Thanks, Barbarian (BTW, do you prefer to be addressed as “The Barbarian”, or is just “Barbarian” acceptable?).
Over most of the past decade this dino-soft-tissue has been one of the favorite, and hardest to give good answer to, claims thrown against deep-time by the creationist community. It will be interesting to see what counter-moves Schweitzer’s new (as of 18 months ago) article elicits from the creationist community (Enyart being a prime example of someone who relished the dino soft-tissue argument.)

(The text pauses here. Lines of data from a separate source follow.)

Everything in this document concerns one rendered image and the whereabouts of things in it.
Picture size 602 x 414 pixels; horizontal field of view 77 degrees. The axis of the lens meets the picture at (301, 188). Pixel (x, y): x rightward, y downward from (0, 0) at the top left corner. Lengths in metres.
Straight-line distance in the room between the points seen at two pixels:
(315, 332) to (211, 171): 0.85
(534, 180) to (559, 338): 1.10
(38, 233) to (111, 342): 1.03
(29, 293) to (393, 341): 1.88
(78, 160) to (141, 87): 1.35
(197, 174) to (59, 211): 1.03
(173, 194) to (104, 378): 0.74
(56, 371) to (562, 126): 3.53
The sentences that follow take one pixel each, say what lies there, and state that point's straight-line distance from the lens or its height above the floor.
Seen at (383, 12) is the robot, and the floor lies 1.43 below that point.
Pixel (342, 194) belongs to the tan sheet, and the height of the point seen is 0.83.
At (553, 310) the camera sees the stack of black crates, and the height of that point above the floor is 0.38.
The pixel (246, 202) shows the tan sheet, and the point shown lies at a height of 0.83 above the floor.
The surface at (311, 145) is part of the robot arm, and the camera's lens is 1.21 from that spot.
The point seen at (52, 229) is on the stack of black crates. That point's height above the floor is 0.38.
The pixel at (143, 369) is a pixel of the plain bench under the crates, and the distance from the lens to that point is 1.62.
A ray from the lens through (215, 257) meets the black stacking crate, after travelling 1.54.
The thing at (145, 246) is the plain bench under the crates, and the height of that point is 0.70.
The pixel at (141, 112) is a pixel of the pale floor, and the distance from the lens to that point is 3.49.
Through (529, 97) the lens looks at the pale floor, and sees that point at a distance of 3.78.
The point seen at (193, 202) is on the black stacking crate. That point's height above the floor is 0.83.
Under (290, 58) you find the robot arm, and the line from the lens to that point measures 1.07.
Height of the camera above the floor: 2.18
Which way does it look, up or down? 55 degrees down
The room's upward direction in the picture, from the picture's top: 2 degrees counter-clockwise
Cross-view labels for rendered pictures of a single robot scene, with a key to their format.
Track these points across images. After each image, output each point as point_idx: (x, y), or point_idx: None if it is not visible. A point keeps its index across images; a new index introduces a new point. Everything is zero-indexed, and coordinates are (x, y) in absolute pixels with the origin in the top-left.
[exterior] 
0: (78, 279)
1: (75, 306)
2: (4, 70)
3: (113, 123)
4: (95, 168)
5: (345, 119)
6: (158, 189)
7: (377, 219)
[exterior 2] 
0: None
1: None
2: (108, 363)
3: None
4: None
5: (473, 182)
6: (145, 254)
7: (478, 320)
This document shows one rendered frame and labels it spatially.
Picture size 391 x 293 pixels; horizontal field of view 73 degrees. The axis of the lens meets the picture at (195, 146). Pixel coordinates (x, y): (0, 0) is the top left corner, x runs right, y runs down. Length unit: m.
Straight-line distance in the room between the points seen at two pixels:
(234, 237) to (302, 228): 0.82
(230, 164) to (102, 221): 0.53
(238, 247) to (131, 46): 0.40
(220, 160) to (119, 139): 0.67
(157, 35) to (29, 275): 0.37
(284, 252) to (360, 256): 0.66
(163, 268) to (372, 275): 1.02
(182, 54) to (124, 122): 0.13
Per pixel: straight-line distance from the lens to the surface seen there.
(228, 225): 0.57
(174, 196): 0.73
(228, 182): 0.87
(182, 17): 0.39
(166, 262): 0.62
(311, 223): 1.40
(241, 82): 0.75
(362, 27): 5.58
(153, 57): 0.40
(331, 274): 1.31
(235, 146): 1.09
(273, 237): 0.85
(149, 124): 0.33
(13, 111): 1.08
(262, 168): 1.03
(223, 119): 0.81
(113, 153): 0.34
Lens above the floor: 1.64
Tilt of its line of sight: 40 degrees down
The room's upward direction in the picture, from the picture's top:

I see this dino soft-tissue as a prime example of the way science plays out sometimes – the researchers huddle over their experiments and suddenly jerk their heads up with egg on their faces (speaking figuratively), since they just found something that just didn’t fit in with expectations at all. Had Schweitzer taken the advice of her creationist nay-sayers, she would have declared that all dinosaur dating to date must have been critically in error, and must be rejected en-masse. But instead, she was a scientist is the truest sense, and recognized that nature had just provided an opportunity for gaining a deeper, and unexpected, understanding of how biological molecular processes can work. A few years of hard work, and now we have new insights into some important aspects of how molecular structures can be preserved. For the young-earth crowd, another gap where they can find their YEC version of God has just been eliminated.
Just for kicks, here is the link to Schweitzer’s article in all its gory detail:
http://rspb.royalsocietypublishing.org/content/281/1775/20132741
(The date of publication is Nov 27, 2013, not Nov 26, 2013 as asserted in the LiveScience link you gave.)